Collected data entries

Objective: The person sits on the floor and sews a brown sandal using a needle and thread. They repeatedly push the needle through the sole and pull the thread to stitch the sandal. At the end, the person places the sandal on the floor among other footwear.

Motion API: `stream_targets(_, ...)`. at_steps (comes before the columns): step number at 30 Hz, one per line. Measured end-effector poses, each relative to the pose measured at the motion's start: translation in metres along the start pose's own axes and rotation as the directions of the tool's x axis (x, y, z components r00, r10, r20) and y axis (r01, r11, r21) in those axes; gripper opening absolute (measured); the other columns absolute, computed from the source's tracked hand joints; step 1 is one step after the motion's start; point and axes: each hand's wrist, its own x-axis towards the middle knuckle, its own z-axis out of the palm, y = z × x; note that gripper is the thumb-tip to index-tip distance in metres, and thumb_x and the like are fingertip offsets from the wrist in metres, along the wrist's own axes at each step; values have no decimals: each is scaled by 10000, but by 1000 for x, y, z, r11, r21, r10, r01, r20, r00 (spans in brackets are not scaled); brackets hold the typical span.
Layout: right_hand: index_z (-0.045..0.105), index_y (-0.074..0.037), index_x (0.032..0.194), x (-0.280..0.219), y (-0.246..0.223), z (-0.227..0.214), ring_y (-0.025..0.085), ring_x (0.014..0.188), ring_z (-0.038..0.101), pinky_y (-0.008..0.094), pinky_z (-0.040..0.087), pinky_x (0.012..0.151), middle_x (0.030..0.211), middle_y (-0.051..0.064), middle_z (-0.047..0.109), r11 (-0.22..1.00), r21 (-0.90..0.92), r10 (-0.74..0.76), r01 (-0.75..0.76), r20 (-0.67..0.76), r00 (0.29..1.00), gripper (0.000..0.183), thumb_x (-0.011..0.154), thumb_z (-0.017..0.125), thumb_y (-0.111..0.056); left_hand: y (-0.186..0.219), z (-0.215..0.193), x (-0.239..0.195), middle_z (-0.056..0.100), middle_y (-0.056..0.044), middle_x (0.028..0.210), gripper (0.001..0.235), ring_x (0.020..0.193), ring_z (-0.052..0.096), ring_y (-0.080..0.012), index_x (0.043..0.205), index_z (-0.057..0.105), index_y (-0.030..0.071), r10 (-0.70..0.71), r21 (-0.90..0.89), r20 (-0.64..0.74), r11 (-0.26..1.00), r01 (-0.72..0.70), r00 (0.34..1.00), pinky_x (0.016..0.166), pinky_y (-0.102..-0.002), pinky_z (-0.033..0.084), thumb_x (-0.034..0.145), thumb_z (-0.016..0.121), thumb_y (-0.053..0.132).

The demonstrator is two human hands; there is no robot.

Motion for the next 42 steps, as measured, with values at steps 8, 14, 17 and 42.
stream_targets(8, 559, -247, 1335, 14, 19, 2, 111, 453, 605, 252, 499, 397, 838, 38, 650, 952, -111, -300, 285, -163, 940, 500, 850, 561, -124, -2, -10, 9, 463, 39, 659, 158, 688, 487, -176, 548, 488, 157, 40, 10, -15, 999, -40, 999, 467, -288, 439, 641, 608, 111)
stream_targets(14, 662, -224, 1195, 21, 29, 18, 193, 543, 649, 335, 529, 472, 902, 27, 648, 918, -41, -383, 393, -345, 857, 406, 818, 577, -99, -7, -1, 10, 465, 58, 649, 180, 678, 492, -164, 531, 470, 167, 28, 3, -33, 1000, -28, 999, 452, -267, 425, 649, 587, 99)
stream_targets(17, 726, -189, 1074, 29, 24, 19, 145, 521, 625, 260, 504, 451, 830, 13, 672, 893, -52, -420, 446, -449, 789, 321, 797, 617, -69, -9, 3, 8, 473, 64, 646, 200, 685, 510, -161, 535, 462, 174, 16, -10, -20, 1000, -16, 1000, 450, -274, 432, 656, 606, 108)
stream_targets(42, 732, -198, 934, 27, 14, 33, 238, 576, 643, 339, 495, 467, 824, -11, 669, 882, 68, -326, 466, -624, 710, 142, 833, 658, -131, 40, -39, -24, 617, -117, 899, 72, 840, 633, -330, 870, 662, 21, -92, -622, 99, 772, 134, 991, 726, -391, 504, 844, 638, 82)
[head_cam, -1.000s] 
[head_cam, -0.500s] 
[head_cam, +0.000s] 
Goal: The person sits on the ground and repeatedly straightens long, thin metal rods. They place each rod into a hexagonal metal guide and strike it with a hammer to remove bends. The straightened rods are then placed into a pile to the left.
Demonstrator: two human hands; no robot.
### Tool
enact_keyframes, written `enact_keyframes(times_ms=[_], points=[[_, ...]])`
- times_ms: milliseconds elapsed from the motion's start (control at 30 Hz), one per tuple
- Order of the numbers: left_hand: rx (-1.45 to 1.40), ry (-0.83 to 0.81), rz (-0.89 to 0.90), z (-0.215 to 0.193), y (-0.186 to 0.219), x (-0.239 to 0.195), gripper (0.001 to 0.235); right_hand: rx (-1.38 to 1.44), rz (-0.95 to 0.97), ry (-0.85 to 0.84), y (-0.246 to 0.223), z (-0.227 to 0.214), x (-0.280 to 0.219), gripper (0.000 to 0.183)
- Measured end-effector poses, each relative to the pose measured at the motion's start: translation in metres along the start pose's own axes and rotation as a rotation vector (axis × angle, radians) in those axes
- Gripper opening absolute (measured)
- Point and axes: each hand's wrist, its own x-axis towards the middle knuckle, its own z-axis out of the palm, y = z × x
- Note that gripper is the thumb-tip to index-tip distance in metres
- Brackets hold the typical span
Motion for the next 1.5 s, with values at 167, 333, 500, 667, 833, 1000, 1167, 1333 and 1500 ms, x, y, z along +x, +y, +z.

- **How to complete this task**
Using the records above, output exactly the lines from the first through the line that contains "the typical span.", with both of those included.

- **Response**
Objective: The person sits on the floor and sews a brown sandal using a needle and thread. They repeatedly push the needle through the sole and pull the thread to stitch the sandal. At the end, the person places the sandal on the floor among other footwear.

Motion API: `stream_targets(_, ...)`. at_steps (comes before the columns): step number at 30 Hz, one per line. Measured end-effector poses, each relative to the pose measured at the motion's start: translation in metres along the start pose's own axes and rotation as the directions of the tool's x axis (x, y, z components r00, r10, r20) and y axis (r01, r11, r21) in those axes; gripper opening absolute (measured); the other columns absolute, computed from the source's tracked hand joints; step 1 is one step after the motion's start; point and axes: each hand's wrist, its own x-axis towards the middle knuckle, its own z-axis out of the palm, y = z × x; note that gripper is the thumb-tip to index-tip distance in metres, and thumb_x and the like are fingertip offsets from the wrist in metres, along the wrist's own axes at each step; values have no decimals: each is scaled by 10000, but by 1000 for x, y, z, r11, r21, r10, r01, r20, r00 (spans in brackets are not scaled); brackets hold the typical span.

Nothing further is needed for this answer.